Maria Jesús envia uma mensagem de whatsapp em que sua voz soa doce e firme. Fala da “palmicha” (palmateira-do-Panamá), a jipijapa, com a qual as mulheres de sua comunidade, a Associação de Tecelãs de Palma de Jipijapa de Buena Vista, conseguiram não somente melhorar sua economia, mas contribuir para a recuperação ambiental de seu território. “ArteCampo trabalha com diferentes associações que cuidam do meio ambiente, mas todas enfrentamos o mesmo problema”, aponta Maria Jesús: “estão se perdendo as matérias-primas próprias das comunidades”. A palmita é uma planta silvestre, “e cada vez está mais escassa porque as pessoas derrubam e queimam o mato”, lamenta Velarde. Economizando parte dos ingressos individuais em um fundo comum, as mulheres conseguiram comprar um terreno e cultivar a jipijapa.
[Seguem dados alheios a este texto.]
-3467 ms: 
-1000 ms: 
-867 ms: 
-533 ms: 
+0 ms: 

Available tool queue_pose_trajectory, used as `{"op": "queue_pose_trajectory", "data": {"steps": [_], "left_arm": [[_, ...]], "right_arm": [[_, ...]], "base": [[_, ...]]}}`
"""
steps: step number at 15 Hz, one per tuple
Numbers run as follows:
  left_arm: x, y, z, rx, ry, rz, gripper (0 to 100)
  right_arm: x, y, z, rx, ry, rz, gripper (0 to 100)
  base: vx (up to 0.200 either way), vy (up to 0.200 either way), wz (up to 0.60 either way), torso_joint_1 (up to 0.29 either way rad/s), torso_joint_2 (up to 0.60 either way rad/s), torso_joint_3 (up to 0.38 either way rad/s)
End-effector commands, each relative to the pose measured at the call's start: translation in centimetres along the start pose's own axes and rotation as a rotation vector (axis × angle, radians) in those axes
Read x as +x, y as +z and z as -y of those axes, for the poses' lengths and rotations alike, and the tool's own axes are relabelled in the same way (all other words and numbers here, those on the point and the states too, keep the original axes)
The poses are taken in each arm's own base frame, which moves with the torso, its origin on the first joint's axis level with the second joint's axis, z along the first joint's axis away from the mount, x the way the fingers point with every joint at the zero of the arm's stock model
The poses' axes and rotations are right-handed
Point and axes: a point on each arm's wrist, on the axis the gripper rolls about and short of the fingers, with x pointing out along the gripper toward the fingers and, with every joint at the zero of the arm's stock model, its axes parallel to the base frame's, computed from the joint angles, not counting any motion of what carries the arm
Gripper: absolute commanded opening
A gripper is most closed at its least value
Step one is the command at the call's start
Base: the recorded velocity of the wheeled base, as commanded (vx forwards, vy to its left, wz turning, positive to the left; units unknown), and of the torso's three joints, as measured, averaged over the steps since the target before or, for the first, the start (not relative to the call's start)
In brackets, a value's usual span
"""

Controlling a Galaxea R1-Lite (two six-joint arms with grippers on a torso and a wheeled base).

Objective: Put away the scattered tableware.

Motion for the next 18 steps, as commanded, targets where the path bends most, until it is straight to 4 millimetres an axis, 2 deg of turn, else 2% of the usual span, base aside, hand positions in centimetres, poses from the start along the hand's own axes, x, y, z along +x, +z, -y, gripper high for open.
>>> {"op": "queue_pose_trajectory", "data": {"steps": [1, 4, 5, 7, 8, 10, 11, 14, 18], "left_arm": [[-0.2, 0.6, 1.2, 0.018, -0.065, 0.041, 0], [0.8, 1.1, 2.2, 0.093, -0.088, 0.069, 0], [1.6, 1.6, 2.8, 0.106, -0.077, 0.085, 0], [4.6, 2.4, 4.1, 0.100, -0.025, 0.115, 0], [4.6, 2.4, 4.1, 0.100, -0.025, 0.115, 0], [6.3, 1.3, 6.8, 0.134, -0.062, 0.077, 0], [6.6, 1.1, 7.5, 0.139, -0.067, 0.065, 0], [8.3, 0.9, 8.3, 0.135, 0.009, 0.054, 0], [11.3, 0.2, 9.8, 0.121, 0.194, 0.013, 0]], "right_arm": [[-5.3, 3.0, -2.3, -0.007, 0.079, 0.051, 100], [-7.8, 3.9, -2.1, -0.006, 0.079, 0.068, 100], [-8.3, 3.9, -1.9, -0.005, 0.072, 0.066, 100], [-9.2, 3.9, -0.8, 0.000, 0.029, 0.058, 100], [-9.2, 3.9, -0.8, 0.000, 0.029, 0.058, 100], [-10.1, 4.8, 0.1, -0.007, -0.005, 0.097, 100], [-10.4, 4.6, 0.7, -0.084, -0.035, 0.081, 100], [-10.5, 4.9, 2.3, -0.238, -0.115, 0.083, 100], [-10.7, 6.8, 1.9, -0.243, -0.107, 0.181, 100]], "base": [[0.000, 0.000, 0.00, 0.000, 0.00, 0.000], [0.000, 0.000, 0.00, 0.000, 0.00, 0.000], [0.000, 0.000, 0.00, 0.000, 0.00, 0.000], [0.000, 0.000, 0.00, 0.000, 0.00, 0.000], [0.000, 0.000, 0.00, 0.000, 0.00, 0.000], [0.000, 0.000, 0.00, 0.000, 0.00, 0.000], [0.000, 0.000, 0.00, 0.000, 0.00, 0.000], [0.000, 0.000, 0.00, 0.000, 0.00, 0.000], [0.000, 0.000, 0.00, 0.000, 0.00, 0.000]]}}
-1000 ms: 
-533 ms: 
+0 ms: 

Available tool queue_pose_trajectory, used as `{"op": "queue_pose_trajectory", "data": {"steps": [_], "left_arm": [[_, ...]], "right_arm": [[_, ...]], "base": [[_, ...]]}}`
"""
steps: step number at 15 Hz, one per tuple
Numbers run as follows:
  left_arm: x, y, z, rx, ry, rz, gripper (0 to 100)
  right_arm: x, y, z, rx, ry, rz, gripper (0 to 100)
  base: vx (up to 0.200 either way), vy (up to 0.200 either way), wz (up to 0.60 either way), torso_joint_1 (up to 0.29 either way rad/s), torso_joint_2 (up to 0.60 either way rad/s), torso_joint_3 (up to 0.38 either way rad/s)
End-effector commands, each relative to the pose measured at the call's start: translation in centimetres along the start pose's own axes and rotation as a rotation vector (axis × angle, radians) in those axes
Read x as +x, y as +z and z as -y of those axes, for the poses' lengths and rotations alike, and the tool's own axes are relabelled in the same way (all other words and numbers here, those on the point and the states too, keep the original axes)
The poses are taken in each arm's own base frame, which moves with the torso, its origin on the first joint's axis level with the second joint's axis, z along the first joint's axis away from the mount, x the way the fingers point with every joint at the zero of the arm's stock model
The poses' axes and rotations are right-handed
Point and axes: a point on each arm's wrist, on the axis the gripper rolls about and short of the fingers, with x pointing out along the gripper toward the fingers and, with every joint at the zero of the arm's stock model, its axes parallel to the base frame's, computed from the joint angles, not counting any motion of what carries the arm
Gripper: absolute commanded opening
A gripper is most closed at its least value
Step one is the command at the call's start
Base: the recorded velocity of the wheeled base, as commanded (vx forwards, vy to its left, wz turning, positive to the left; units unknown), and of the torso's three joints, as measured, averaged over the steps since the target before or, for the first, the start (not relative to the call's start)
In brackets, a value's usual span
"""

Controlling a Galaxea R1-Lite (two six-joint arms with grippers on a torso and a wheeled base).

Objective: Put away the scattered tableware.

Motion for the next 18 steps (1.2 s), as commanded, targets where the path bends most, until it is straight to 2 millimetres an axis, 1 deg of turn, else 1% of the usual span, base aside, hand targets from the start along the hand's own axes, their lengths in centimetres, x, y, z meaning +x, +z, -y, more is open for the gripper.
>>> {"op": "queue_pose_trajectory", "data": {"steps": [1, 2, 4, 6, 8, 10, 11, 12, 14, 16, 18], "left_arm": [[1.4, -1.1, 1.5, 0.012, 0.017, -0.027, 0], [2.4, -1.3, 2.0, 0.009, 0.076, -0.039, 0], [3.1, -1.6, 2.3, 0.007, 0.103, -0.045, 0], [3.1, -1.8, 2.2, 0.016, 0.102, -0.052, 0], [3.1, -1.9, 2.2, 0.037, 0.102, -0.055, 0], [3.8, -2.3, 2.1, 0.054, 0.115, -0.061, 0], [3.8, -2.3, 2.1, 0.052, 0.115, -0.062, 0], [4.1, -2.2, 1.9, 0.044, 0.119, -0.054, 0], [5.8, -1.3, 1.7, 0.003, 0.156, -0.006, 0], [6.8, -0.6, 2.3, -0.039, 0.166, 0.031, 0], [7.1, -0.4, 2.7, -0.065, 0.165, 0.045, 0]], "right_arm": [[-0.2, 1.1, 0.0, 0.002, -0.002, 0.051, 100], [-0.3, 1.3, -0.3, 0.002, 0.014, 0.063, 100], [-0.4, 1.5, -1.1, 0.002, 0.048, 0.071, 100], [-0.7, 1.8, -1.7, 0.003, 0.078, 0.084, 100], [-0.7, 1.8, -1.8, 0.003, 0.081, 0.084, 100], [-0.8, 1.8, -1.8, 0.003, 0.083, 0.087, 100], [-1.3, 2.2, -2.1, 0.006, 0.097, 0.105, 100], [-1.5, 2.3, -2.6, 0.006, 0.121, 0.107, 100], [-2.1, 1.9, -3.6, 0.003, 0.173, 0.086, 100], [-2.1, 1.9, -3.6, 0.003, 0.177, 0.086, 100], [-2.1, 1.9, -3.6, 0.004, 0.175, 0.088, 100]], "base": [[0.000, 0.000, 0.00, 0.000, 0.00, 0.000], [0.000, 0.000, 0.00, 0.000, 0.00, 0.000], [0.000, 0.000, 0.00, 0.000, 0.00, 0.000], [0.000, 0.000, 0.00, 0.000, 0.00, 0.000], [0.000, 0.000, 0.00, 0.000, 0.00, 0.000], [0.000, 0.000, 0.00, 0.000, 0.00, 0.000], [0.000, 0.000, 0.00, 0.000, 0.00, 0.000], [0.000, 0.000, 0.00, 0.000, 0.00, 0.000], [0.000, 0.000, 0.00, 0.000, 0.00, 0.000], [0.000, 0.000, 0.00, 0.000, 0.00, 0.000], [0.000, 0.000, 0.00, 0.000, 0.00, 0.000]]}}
Começaram com mil e neste setembro vão plantar mais mil.
“O território não se conserva só com leis, se conserva com cultura, com práticas vivas que mantêm o vínculo com a natureza”, argumenta Saldaña. “Sem cultura não há biodiversidade, porque são as práticas culturais que permitem que os ecossistemas sigam vivos”, explica a arquiteta. E dá um exemplo: “Quando uma menina aprende a bordar com sua mãe ou sua avó, não está apenas aprendendo uma técnica, está herdando um modo de ver o mundo”. O artesanato é também uma forma de resistência: permite que os jovens fiquem em suas comunidades e não migrem”.
Algo com o que concorda muito Lola García-Alix: “Ao discurso sobre a contribuição dos povos indígenas, que sem dúvida é importante, às vezes falta a perna dos direitos. E sem a perna dos direitos ele fica absolutamente debilitado. Você não pode separar os direitos econômicos, sociais e culturais dos direitos civis e políticos”.